Data Retrieval

Two utilities are built into SQL Server to allow for the interactive use of T-SQL. SQL Query Analyzer and the OSQL utility support using T-SQL interactively to view, process, and modify data. A third utility, the BCP utility, could be used to import or export large amounts of data.

SQL Query Analyzer and OSQL are used to:

Execute T-SQL statements.
Save the resultsets in a file.
Show the results of a query to the user .

With SQL Query Analyzer, you can connect concurrently to numerous instances of SQL Server. However, the OSQL and BCP utilities enable you to work with only one instance at a time.

Queries in SQL Server refer to a set of T-SQL statements that are issued to the database to retrieve data. The most common method of data retrieval is using the SELECT T-SQL statement. The SELECT statement is the basis for the majority of the activity performed in data retrieval. It is the first statement for a SQL developer to master, as its use is varied and can involve many options.

The SQL SELECT Statement

Using the T-SQL SELECT statement is the most common way of accessing data. The majority of all data retrieval statements begins with these four fundamental parts of a SELECT operation:

SELECT . Specifies the columns from the tables that need to be retrieved.
FROM . Specifies where the table(s) and the columns are located.
WHERE . Specifies a condition in order to filter data down.
ORDER BY . Specifies how you want to order the data after it's been retrieved.

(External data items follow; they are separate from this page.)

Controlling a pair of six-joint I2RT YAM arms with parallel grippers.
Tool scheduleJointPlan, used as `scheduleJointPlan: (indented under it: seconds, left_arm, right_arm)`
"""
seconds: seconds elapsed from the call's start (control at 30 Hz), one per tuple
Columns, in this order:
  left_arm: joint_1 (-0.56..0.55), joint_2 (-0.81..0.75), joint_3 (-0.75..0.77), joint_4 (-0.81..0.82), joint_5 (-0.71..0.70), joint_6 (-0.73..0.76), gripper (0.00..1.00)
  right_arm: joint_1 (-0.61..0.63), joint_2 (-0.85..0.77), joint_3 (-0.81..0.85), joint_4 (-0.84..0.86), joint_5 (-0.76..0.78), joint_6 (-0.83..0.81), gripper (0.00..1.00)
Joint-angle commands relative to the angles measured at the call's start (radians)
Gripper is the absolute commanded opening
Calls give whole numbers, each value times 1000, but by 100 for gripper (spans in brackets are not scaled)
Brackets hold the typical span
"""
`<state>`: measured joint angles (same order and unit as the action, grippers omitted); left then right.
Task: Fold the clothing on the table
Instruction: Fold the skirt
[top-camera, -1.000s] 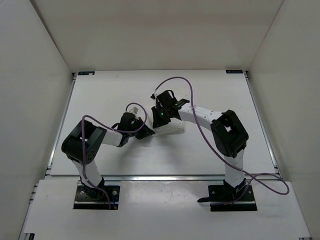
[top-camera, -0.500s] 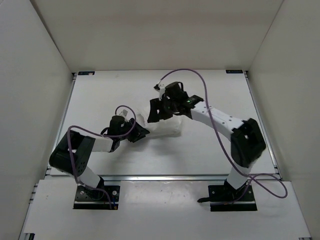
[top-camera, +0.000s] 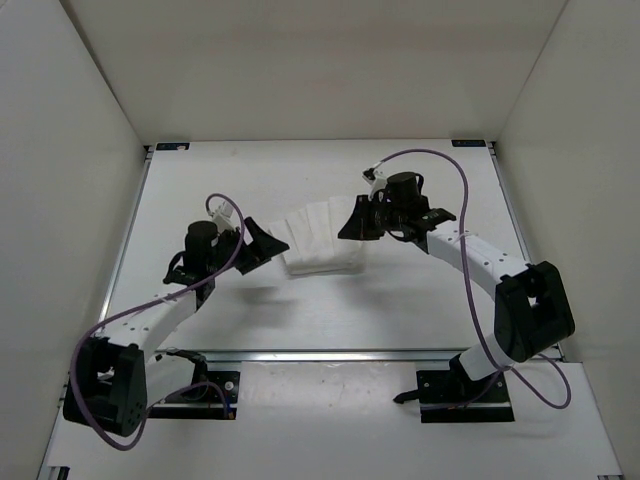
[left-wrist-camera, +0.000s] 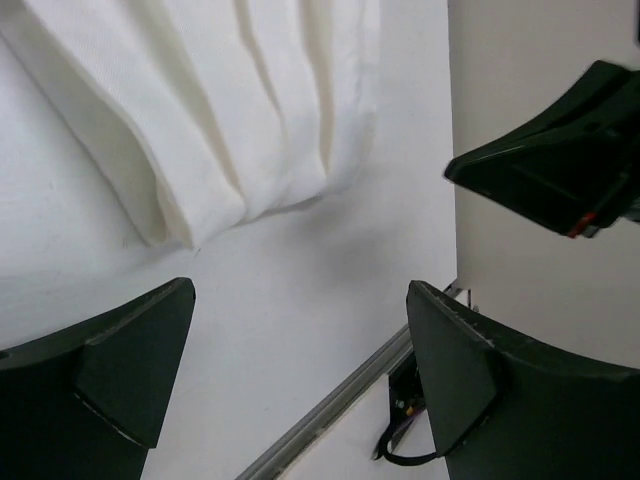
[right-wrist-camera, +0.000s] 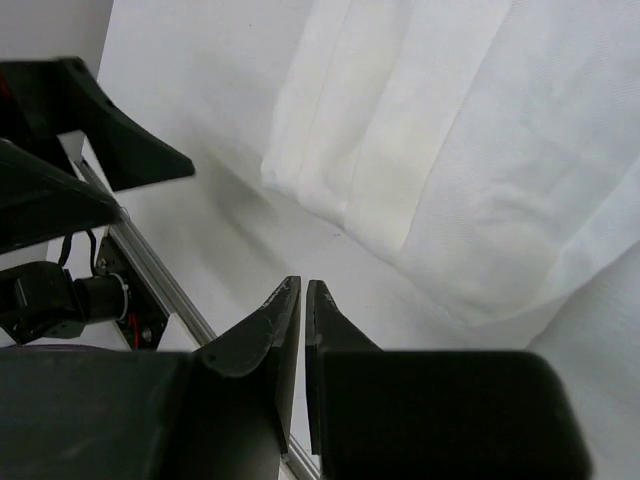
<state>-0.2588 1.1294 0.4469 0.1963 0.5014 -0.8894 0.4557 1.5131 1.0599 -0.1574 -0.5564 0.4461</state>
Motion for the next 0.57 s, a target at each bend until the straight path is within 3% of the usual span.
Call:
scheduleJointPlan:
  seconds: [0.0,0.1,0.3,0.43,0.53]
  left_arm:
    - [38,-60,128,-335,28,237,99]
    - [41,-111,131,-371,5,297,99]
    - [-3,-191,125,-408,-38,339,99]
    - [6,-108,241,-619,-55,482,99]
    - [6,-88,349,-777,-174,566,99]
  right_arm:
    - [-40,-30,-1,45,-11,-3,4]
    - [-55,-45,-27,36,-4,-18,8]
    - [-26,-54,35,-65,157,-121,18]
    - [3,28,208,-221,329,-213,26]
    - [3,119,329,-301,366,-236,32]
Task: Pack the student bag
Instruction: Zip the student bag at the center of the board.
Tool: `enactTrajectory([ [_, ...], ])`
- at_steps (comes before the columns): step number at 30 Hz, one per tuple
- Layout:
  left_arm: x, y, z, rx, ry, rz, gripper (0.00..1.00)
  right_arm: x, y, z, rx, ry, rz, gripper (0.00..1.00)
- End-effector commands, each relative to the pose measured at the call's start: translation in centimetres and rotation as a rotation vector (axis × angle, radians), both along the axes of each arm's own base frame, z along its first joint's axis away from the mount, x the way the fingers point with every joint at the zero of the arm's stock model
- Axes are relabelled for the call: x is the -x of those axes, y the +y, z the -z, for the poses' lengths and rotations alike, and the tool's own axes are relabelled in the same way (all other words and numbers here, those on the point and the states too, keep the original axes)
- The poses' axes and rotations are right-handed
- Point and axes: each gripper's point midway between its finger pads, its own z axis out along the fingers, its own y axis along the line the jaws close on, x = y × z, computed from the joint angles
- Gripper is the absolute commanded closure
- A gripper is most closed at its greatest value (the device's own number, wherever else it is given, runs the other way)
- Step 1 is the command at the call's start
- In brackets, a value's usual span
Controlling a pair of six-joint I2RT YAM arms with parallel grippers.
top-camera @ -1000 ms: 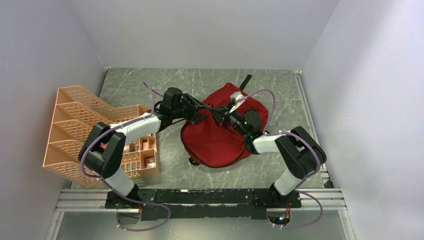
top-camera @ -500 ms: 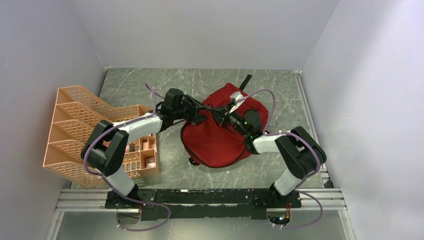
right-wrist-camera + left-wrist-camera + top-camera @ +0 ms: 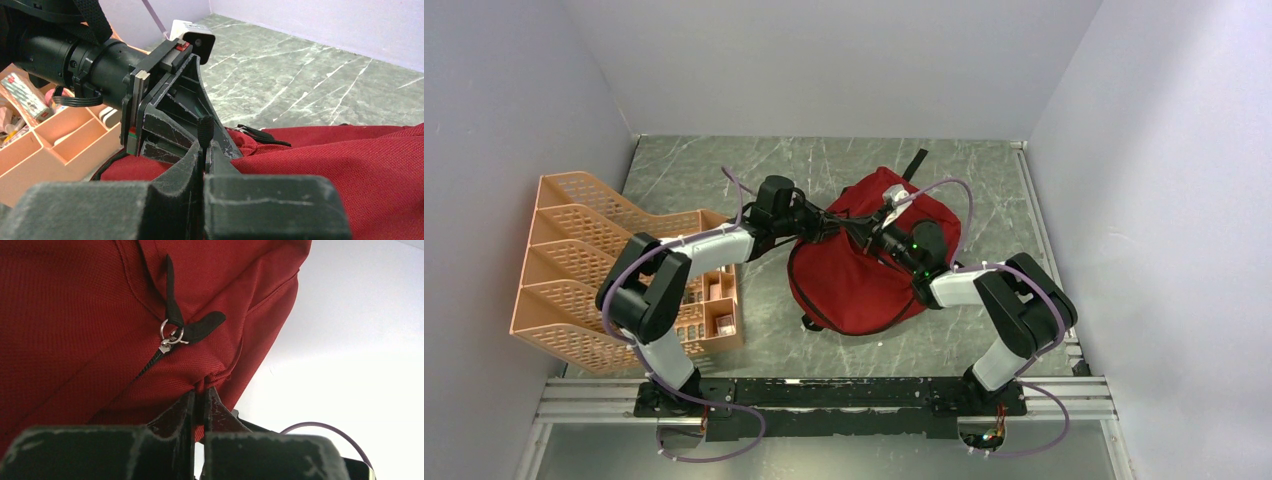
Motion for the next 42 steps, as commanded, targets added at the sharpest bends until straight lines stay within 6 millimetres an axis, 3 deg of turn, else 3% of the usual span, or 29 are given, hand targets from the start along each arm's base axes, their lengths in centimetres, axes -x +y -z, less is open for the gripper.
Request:
enactTrajectory([
  [1,-0.8,0.0,-0.9,0.026,-0.051,0.026,0.95,0.4,-0.2,-1.3,-0.003,-0.052,-0.003,1.0],
  [13,-2.0,5.0,1.3,-0.065,-0.017,-0.066,0.95,0.4,-1.1,1.1,0.102,0.039,0.038,1.0],
  [25,-2.8,7.4,3.1,-0.11,0.017,-0.116,0.95,2.1,-2.1,2.6,0.179,0.119,0.023,1.0],
  [42,-4.3,10.0,4.8,-0.164,0.035,-0.151,0.95,3.2,-7.9,3.8,0.231,0.296,0.301,1.0],
])
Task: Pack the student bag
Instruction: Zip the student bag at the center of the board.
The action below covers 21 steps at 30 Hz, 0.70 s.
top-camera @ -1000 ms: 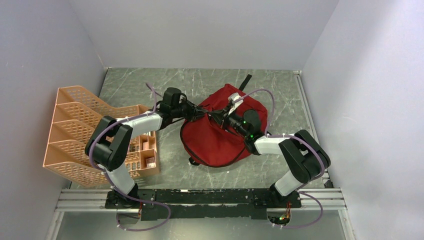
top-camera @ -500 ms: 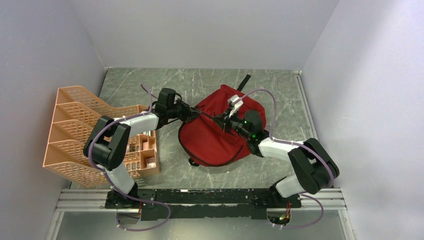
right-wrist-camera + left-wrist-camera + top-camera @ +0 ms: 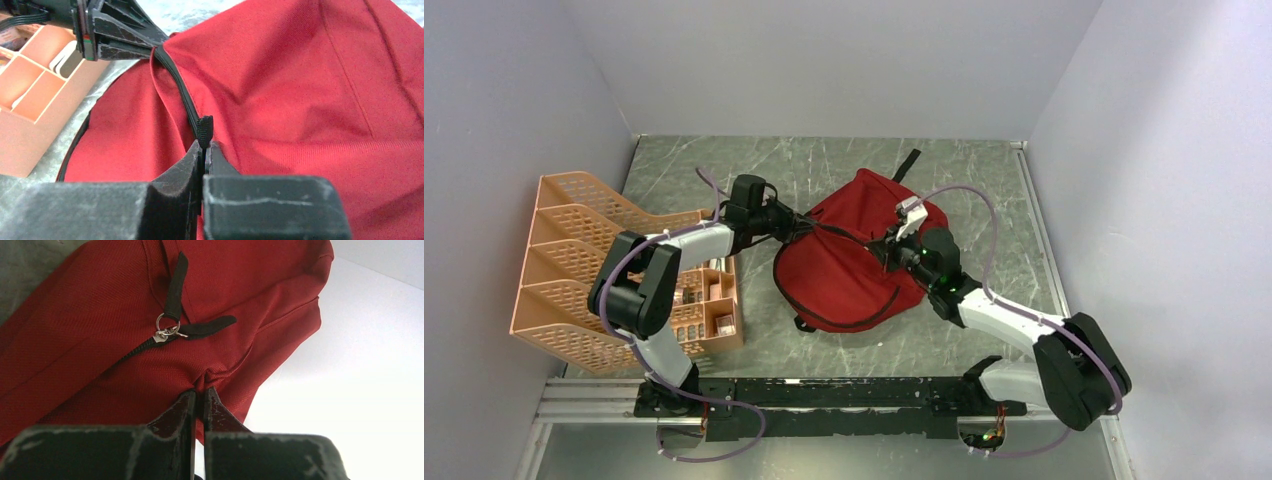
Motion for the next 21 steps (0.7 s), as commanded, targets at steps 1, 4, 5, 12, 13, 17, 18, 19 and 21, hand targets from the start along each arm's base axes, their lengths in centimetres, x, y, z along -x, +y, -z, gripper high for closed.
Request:
enactTrajectory([
  [1,-2.0,3.0,1.5,-0.078,-0.005,-0.084,0.95,0.0,-2.6,0.9,0.042,0.048,0.13,1.0],
  [4,-2.1,3.2,1.6,-0.079,-0.003,-0.086,0.95,0.5,-3.9,1.6,0.07,0.08,0.178,1.0],
  [5,-2.2,3.3,1.6,-0.08,-0.003,-0.086,0.95,0.7,-4.4,1.8,0.077,0.092,0.202,1.0],
  [12,-2.5,4.3,1.6,-0.094,-0.003,-0.097,0.95,1.8,-7.3,3.9,0.1,0.223,0.361,1.0],
  [13,-2.6,4.3,1.5,-0.094,-0.004,-0.098,0.95,2.0,-7.8,4.1,0.102,0.248,0.394,1.0],
  [17,-2.9,4.7,1.5,-0.102,-0.006,-0.1,0.95,2.3,-9.0,5.0,0.107,0.325,0.487,1.0],
  [18,-2.9,4.8,1.5,-0.103,-0.006,-0.101,0.95,2.4,-9.1,5.2,0.11,0.337,0.499,1.0],
  [19,-2.9,4.8,1.4,-0.102,-0.008,-0.101,0.95,2.5,-9.3,5.6,0.116,0.361,0.515,1.0],
  [21,-3.0,4.9,1.5,-0.104,-0.01,-0.097,0.95,2.8,-9.6,6.2,0.133,0.393,0.537,1.0],
])
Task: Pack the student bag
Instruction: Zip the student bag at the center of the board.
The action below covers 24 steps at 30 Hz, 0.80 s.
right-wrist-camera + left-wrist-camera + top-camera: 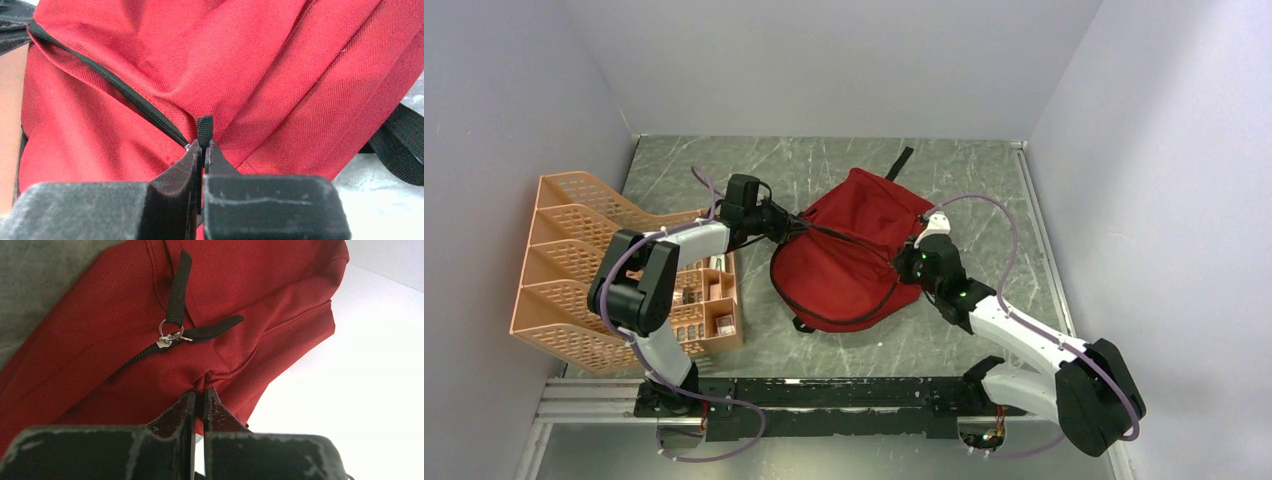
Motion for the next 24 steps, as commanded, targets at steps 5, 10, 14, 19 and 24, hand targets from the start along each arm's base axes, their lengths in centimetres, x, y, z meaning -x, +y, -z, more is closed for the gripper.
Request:
enactTrajectory([
  [5,-3.4,2.3,-0.6,-0.06,-0.103,-0.02,0.95,0.1,-3.5,1.5,0.088,0.08,0.179,1.0],
  [10,-4.1,0.4,-3.7,-0.074,-0.225,0.179,0.82,-0.9,-3.4,-3.1,0.054,-0.064,0.165,0.72],
  [14,-3.9,1.3,-6.7,-0.168,-0.321,0.221,0.49,-1.1,-3.6,-6.0,0.045,-0.11,0.169,0.59],
  [19,-3.1,3.0,-9.1,-0.282,-0.389,0.219,0.27,-1.2,-3.5,-9.1,0.038,-0.122,0.167,0.37],
  [24,-2.3,5.9,-10.2,-0.468,-0.428,0.206,0.2,-0.6,-0.8,-11.8,0.06,-0.197,-0.063,0.01],
])
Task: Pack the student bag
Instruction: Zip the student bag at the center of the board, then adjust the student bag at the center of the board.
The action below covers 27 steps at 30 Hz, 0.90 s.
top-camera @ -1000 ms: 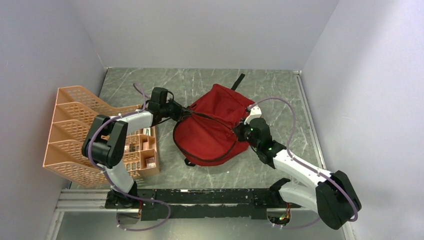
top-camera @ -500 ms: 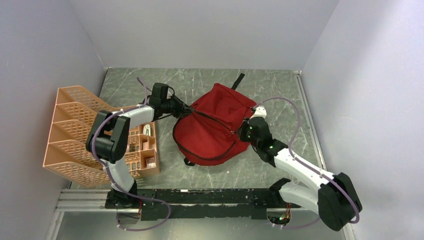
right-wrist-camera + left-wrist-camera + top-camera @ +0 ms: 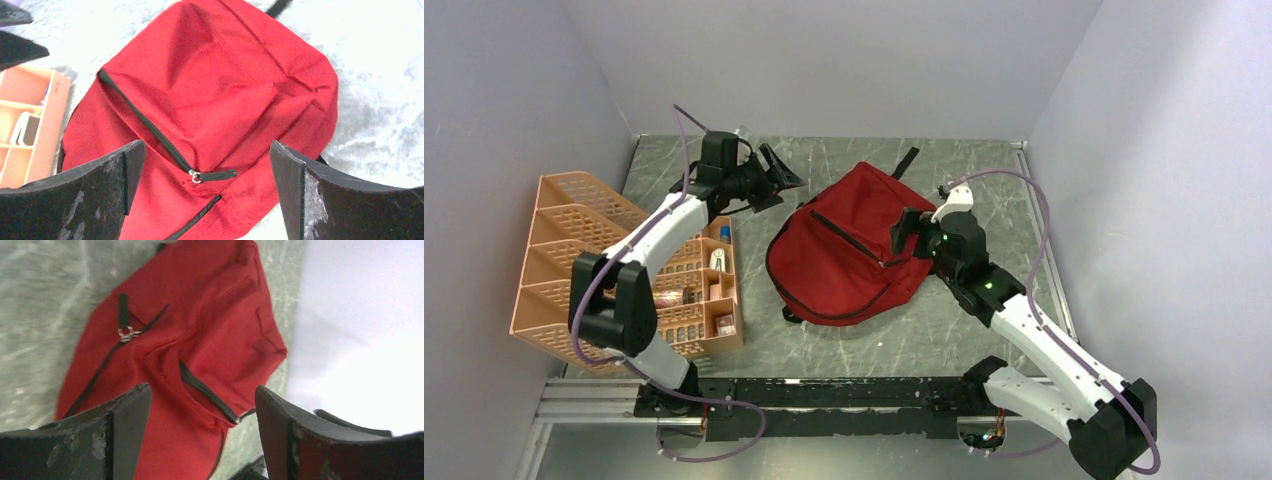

The following code illustrates the use of the standard clauses within a SELECT query:

  EXAMPLE:  SELECT * FROM Northwind.dbo.CUSTOMERS                   ORDER BY CompanyName                   (* retrieves all columns)

SELECT statements can be made very complex with the use of options that can join many tables together and with functions that can calculate and summarize data at the same time. SELECT statements also can often be as simple as one line of code that retrieves the requested data. The complete SELECT syntax is very involved with many optional portions. The complete syntax reference can be found in SQL Server Books Online (BOL) under "SELECT, SELECT (described)." Many of the options are used only under special circumstances. Take the following one-line code, for instance. Notice the simplicity required to code it and also note that at least the first two sub-statements are specified.

 SELECT * FROM Pubs.dbo.AUTHORS

This statement retrieves all columns and rows from the authors table in the Pubs database.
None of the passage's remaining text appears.